■ **Provided data**:
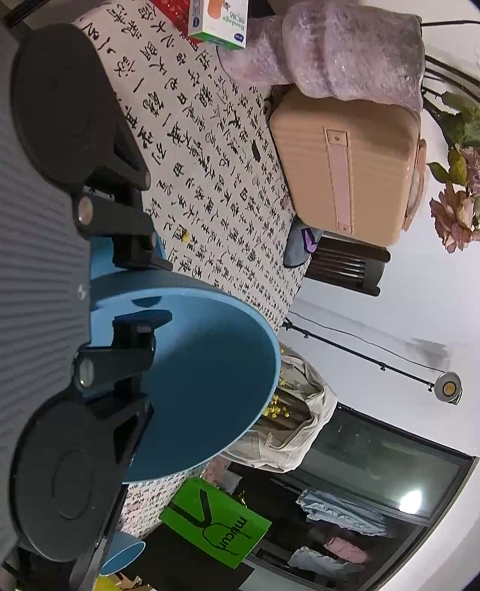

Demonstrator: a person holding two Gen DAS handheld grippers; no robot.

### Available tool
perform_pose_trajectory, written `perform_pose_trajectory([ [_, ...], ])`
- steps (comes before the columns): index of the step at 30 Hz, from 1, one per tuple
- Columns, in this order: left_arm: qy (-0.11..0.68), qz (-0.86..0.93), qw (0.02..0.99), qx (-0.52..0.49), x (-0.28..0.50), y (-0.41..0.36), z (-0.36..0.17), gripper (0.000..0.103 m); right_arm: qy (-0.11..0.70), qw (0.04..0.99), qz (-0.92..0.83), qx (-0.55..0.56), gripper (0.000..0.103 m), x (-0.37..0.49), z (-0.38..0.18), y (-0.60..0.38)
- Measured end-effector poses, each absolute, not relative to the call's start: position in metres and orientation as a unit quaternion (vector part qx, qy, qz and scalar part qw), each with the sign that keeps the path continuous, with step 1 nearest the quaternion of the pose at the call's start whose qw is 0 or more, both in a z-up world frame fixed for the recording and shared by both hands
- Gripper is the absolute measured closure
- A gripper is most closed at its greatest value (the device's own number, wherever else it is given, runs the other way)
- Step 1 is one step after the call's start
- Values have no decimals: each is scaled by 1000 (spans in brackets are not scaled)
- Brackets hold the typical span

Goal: Organize plates and bowls

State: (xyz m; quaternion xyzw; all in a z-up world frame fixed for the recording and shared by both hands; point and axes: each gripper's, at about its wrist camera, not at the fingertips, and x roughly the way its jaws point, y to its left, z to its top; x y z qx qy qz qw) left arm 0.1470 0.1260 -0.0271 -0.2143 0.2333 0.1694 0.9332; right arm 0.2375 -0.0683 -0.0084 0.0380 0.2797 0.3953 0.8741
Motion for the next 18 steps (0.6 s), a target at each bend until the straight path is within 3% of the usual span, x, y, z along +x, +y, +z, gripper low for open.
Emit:
perform_pose_trajectory([
  [18, 243, 201, 930, -188, 142, 127, -42, 82, 294, 866, 403, 20, 90, 233, -21, -55],
])
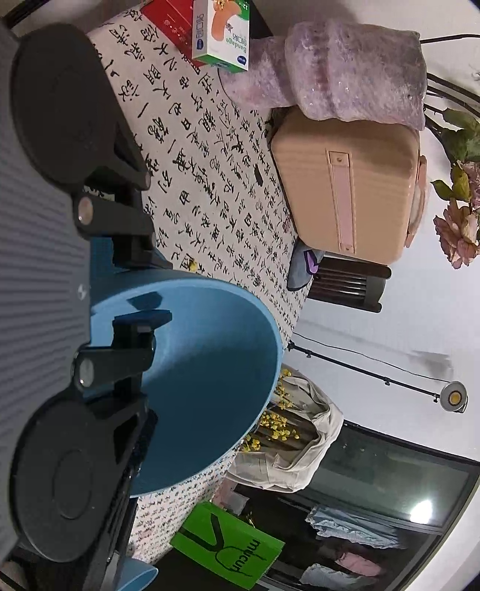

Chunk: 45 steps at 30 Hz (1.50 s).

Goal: Organize plates and bowls

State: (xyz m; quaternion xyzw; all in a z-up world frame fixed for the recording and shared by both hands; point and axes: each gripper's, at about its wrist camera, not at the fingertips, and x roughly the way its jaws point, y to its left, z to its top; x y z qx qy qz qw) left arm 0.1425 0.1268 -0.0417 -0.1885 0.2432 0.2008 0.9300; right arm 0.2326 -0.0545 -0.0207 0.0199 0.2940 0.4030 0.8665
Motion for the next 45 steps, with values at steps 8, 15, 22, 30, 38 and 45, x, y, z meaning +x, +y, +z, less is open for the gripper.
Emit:
perform_pose_trajectory([
  [8, 250, 214, 928, -176, 143, 125, -51, 82, 299, 865, 402, 12, 90, 231, -29, -52],
  [15, 250, 227, 928, -156, 144, 120, -57, 82, 294, 869, 398, -1, 90, 228, -32, -49],
  [22, 251, 235, 928, -141, 145, 118, -61, 82, 289, 873, 392, -13, 90, 227, -35, -45],
  [30, 254, 238, 929, -128, 147, 115, -64, 82, 273, 883, 382, -33, 90, 222, -37, -43],
  [38, 254, 239, 928, -128, 148, 116, -65, 82, 266, 887, 375, -43, 90, 223, -40, -42],
  [45, 244, 242, 931, -124, 147, 117, -60, 83, 260, 891, 371, -42, 94, 223, -40, -43],
])
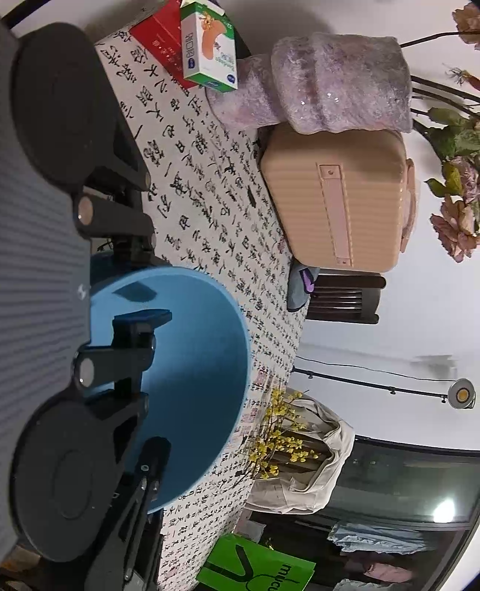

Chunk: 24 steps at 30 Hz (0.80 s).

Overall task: Organize plates and bowls
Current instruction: 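Set the blue bowl into the earlier bowl and open both grippers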

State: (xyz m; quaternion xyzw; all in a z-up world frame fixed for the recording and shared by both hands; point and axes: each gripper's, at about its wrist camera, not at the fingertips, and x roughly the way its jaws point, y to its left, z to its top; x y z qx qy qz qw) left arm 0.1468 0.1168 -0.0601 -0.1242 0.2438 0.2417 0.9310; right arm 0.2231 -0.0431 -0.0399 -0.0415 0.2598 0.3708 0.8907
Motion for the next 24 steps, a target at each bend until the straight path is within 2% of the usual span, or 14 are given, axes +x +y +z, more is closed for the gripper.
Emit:
perform_pose_trajectory([
  [7, 236, 252, 931, -119, 144, 121, -56, 89, 261, 890, 370, -49, 94, 223, -42, -40],
  [21, 237, 253, 929, -128, 143, 128, -58, 89, 243, 894, 363, -97, 94, 215, -46, -28],
  [24, 236, 254, 929, -132, 142, 130, -58, 89, 253, 888, 370, -100, 87, 215, -49, -25],
])
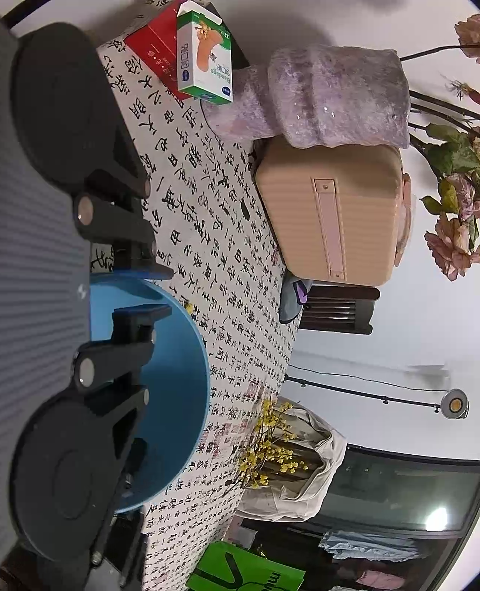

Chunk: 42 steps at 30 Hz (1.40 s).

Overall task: Organize plates and bowls
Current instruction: 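Set the blue bowl into the earlier bowl and open both grippers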

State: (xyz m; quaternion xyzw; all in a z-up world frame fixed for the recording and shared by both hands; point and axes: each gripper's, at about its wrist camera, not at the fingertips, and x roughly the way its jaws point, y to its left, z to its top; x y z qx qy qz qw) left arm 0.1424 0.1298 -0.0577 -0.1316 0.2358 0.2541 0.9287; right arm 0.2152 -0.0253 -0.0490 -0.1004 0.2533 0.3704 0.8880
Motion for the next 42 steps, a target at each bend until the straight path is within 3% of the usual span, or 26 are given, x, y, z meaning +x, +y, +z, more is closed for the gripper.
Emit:
perform_pose_trajectory([
  [13, 235, 251, 927, -147, 138, 136, -56, 88, 271, 878, 395, -5, 83, 226, -40, -61],
  [19, 236, 248, 928, -147, 140, 135, -56, 88, 270, 875, 402, -8, 91, 223, -41, -59],
  [27, 237, 244, 929, -149, 142, 135, -55, 88, 274, 876, 397, -5, 93, 224, -42, -57],
  [32, 230, 240, 931, -154, 137, 136, -52, 86, 279, 871, 403, 30, 79, 227, -40, -67],
  [33, 227, 239, 932, -153, 135, 136, -51, 83, 275, 870, 406, 40, 64, 227, -38, -72],
  [34, 223, 236, 933, -154, 133, 136, -50, 72, 269, 871, 409, 48, 47, 226, -36, -77],
  [35, 220, 233, 934, -156, 130, 136, -48, 65, 260, 871, 413, 54, 38, 224, -34, -82],
  [37, 208, 229, 938, -159, 122, 137, -45, 35, 248, 871, 421, 58, 9, 219, -32, -92],
  [40, 185, 210, 947, -159, 108, 136, -41, 0, 235, 869, 431, 56, 6, 210, -29, -105],
  [42, 167, 199, 954, -150, 96, 132, -39, 0, 227, 872, 430, 51, 0, 204, -30, -113],
])
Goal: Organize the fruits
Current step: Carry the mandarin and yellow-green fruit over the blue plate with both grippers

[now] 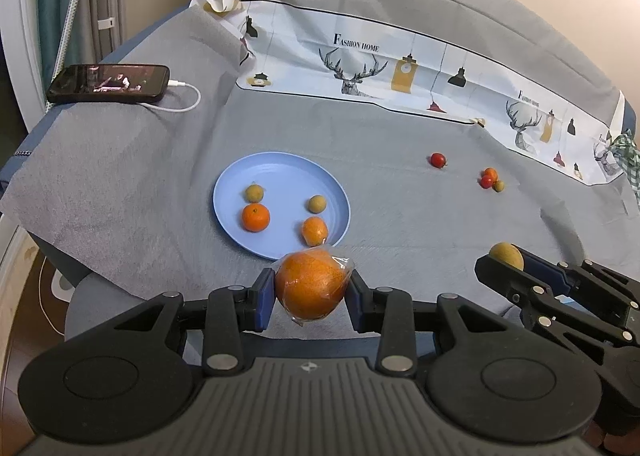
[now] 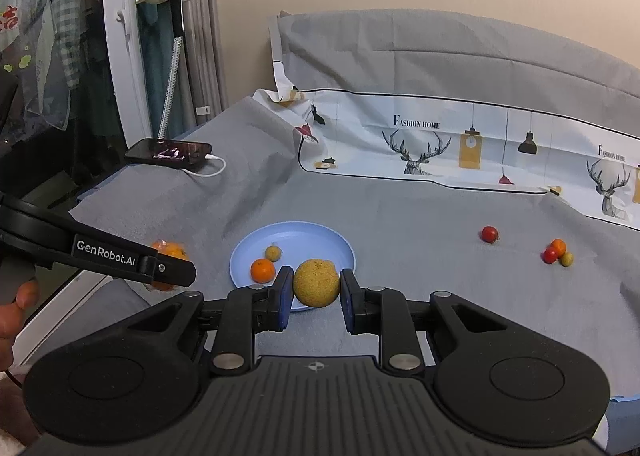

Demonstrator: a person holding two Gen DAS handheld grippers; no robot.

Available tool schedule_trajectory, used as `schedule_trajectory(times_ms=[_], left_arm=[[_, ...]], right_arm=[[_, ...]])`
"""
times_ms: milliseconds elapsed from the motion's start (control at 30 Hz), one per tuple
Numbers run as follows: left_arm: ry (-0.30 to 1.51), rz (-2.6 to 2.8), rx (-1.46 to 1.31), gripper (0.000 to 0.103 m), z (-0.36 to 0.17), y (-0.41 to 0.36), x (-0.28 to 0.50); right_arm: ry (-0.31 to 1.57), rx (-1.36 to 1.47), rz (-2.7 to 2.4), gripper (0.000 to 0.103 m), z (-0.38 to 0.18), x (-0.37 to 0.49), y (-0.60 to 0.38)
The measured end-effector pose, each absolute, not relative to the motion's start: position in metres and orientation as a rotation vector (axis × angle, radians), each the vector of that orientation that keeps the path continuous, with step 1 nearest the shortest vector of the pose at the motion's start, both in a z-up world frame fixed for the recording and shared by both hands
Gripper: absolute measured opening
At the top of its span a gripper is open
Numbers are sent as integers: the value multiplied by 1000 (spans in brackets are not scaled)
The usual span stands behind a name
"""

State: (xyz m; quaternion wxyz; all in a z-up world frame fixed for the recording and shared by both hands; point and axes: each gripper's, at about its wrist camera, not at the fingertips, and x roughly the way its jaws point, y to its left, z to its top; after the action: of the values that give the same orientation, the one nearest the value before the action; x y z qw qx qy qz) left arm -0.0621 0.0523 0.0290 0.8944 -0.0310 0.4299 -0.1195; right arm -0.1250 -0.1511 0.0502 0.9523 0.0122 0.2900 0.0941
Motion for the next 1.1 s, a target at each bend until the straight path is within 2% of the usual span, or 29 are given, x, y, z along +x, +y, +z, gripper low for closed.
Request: schedule_trajectory(times_ms=[567,1100], left_arm=[[918,-209,-73,41,16,58,-23],[982,-163,-40,41,-21,49,66]], right_arm=[[657,15,196,26,32,-96,-144],[796,41,238,26,-13,-9,-133]])
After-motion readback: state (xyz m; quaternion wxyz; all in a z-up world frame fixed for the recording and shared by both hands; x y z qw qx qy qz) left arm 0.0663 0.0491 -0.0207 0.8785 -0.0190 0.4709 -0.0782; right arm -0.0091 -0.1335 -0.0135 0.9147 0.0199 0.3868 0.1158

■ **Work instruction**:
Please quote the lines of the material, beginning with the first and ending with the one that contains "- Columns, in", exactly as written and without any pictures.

■ **Response area**:
Demonstrator: a person holding two Gen DAS handheld grippers; no robot.

### Available tool
perform_pose_trajectory, written `perform_pose_trajectory([ [_, ...], ])`
- steps (comes before the columns): index of the step at 30 Hz, from 1, one per tuple
- Columns, in this order: left_arm: qy (-0.11..0.68), qz (-0.86..0.93), qw (0.02..0.99), qx (-0.52..0.49), x (-0.28..0.50), y (-0.41..0.36), z (-0.36..0.17), gripper (0.000..0.103 m); right_arm: qy (-0.11..0.70), qw (0.04..0.99), qz (-0.92..0.83), qx (-0.55..0.56), gripper (0.000..0.103 m), x (-0.37..0.49), z (-0.38..0.18), y (-0.60..0.38)

This is the complete answer to the exercise.